Your goal:
Write out the listing exactly as it is given.

─── Data to process

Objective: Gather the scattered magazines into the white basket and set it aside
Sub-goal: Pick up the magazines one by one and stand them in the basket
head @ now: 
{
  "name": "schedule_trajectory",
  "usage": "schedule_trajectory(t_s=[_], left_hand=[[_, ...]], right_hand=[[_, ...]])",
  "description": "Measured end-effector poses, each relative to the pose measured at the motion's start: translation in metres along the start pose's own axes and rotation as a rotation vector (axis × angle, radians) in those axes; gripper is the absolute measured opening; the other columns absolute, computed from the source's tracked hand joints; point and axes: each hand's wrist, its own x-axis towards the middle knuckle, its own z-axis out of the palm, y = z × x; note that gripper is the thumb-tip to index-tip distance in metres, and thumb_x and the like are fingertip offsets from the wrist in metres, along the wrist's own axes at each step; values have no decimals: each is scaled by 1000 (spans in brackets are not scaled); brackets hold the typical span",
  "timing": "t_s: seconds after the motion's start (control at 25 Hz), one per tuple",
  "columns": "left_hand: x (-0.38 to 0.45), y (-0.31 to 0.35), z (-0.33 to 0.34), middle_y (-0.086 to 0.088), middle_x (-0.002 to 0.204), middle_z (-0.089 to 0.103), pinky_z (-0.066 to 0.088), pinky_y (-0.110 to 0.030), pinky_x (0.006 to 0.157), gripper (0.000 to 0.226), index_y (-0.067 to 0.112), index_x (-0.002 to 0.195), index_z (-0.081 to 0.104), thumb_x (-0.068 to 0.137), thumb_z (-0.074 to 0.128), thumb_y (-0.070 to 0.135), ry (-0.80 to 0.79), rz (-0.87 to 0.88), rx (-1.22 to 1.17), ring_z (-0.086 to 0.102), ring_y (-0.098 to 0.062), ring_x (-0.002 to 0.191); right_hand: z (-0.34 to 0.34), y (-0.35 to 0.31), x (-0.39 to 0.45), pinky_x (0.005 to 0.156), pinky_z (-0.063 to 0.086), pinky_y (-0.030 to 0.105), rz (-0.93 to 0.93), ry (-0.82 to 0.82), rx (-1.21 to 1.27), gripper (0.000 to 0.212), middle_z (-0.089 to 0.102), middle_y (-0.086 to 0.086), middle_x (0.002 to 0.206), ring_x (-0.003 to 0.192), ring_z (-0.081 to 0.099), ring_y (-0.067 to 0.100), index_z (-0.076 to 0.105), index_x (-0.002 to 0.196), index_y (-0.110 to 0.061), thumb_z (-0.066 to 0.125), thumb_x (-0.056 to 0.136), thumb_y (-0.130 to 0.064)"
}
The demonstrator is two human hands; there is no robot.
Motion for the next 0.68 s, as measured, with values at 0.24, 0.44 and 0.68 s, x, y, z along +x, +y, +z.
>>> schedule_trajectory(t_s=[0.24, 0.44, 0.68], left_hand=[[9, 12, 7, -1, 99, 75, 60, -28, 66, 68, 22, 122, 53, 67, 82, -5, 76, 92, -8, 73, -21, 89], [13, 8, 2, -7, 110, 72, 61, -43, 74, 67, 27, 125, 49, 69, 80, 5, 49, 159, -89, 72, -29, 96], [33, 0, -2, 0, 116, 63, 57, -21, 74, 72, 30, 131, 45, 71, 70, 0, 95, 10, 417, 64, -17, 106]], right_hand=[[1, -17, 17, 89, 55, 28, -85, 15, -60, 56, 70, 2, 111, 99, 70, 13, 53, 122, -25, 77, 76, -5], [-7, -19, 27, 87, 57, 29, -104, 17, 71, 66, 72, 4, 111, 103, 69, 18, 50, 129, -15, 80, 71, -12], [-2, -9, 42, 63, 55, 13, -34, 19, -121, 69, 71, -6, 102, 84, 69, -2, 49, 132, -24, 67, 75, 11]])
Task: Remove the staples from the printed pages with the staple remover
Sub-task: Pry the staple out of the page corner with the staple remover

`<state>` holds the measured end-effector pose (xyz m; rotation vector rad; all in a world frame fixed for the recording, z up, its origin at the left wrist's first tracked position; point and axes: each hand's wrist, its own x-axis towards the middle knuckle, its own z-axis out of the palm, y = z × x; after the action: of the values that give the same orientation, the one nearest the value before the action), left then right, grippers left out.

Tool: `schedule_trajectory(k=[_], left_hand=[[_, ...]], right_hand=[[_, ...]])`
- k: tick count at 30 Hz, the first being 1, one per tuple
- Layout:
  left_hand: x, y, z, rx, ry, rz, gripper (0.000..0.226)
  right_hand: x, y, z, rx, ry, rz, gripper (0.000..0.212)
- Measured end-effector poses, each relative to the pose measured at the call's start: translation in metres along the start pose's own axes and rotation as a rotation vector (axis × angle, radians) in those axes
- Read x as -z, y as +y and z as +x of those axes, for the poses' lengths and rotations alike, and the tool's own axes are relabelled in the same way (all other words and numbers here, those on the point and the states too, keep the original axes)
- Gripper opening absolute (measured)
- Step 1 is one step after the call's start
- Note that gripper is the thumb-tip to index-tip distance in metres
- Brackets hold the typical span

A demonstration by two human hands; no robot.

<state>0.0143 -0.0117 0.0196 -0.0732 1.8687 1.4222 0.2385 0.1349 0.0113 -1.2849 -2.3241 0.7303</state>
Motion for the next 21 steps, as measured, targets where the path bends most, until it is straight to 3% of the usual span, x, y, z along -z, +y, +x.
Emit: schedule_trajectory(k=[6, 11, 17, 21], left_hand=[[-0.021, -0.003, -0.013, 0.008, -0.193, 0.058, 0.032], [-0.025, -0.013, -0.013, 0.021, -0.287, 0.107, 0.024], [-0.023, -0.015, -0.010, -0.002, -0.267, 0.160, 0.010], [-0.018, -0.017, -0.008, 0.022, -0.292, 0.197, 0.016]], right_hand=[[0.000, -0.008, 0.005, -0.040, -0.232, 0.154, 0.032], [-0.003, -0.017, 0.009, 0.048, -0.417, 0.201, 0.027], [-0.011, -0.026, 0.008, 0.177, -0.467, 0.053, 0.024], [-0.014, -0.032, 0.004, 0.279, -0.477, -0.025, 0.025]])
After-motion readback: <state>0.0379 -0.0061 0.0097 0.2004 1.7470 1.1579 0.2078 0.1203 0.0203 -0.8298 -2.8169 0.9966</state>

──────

Output for this task:
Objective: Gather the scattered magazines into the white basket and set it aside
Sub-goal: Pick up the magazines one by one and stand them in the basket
head @ now: 
{
  "name": "schedule_trajectory",
  "usage": "schedule_trajectory(t_s=[_], left_hand=[[_, ...]], right_hand=[[_, ...]])",
  "description": "Measured end-effector poses, each relative to the pose measured at the motion's start: translation in metres along the start pose's own axes and rotation as a rotation vector (axis × angle, radians) in those axes; gripper is the absolute measured opening; the other columns absolute, computed from the source's tracked hand joints; point and axes: each hand's wrist, its own x-axis towards the middle knuckle, its own z-axis out of the palm, y = z × x; note that gripper is the thumb-tip to index-tip distance in metres, and thumb_x and the like are fingertip offsets from the wrist in metres, along the wrist's own axes at each step; values have no decimals: each is scaled by 1000 (spans in brackets are not scaled); brackets hold the typical span",
  "timing": "t_s: seconds after the motion's start (control at 25 Hz), one per tuple",
  "columns": "left_hand: x (-0.38 to 0.45), y (-0.31 to 0.35), z (-0.33 to 0.34), middle_y (-0.086 to 0.088), middle_x (-0.002 to 0.204), middle_z (-0.089 to 0.103), pinky_z (-0.066 to 0.088), pinky_y (-0.110 to 0.030), pinky_x (0.006 to 0.157), gripper (0.000 to 0.226), index_y (-0.067 to 0.112), index_x (-0.002 to 0.195), index_z (-0.081 to 0.104), thumb_x (-0.068 to 0.137), thumb_z (-0.074 to 0.128), thumb_y (-0.070 to 0.135), ry (-0.80 to 0.79), rz (-0.87 to 0.88), rx (-1.22 to 1.17), ring_z (-0.086 to 0.102), ring_y (-0.098 to 0.062), ring_x (-0.002 to 0.191); right_hand: z (-0.34 to 0.34), y (-0.35 to 0.31), x (-0.39 to 0.45), pinky_x (0.005 to 0.156), pinky_z (-0.063 to 0.086), pinky_y (-0.030 to 0.105), rz (-0.93 to 0.93), ry (-0.82 to 0.82), rx (-1.21 to 1.27), gripper (0.000 to 0.212), middle_z (-0.089 to 0.102), middle_y (-0.086 to 0.086), middle_x (0.002 to 0.206), ring_x (-0.003 to 0.192), ring_z (-0.081 to 0.099), ring_y (-0.067 to 0.100), index_z (-0.076 to 0.105), index_x (-0.002 to 0.196), index_y (-0.110 to 0.061), thumb_z (-0.066 to 0.125), thumb_x (-0.056 to 0.136), thumb_y (-0.130 to 0.064)"
}
The demonstrator is two human hands; there is no robot.
Motion for the next 0.68 s, as measured, with values at 0.24, 0.44 and 0.68 s, x, y, z along +x, +y, +z.
>>> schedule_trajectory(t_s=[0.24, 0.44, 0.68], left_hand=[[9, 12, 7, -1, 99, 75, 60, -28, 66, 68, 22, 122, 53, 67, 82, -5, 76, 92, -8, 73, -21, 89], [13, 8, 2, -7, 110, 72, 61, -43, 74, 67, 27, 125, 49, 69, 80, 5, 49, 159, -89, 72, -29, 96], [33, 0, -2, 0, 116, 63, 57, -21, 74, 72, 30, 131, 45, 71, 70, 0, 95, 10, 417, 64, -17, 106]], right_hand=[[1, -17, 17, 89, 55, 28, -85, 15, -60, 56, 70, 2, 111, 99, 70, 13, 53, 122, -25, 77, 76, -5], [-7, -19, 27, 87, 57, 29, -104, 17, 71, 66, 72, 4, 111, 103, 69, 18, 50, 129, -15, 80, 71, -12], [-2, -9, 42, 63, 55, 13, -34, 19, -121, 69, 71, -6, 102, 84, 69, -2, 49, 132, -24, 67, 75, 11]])
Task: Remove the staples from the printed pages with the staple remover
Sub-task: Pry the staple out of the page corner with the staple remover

`<state>` holds the measured end-effector pose (xyz m; rotation vector rad; all in a world frame fixed for the recording, z up, its origin at the left wrist's first tracked position; point and axes: each hand's wrist, its own x-axis towards the middle knuckle, its own z-axis out of the palm, y = z × x; after the action: of the values that give the same orientation, the one nearest the value before the action), left then right, grippers left out.

Tool: `schedule_trajectory(k=[_], left_hand=[[_, ...]], right_hand=[[_, ...]])`
- k: tick count at 30 Hz, the first being 1, one per tuple
- Layout:
  left_hand: x, y, z, rx, ry, rz, gripper (0.000..0.226)
  right_hand: x, y, z, rx, ry, rz, gripper (0.000..0.212)
- Measured end-effector poses, each relative to the pose measured at the call's start: translation in metres along the start pose's own axes and rotation as a rotation vector (axis × angle, radians) in those axes
- Read x as -z, y as +y and z as +x of those axes, for the poses' lengths and rotations alike, and the tool's own axes are relabelled in the same way (all other words and numbers here, those on the point and the states too, keep the original axes)
- Gripper opening absolute (measured)
- Step 1 is one step after the call's start
- Note that gripper is the thumb-tip to index-tip distance in metres
- Brackets hold the typical span

A demonstration by two human hands; no robot.

<state>0.0143 -0.0117 0.0196 -0.0732 1.8687 1.4222 0.2385 0.1349 0.0113 -1.2849 -2.3241 0.7303</state>
Motion for the next 21 steps, as measured, targets where the path bends most, until it is straight to 3% of the usual span, x, y, z along -z, +y, +x.
Emit: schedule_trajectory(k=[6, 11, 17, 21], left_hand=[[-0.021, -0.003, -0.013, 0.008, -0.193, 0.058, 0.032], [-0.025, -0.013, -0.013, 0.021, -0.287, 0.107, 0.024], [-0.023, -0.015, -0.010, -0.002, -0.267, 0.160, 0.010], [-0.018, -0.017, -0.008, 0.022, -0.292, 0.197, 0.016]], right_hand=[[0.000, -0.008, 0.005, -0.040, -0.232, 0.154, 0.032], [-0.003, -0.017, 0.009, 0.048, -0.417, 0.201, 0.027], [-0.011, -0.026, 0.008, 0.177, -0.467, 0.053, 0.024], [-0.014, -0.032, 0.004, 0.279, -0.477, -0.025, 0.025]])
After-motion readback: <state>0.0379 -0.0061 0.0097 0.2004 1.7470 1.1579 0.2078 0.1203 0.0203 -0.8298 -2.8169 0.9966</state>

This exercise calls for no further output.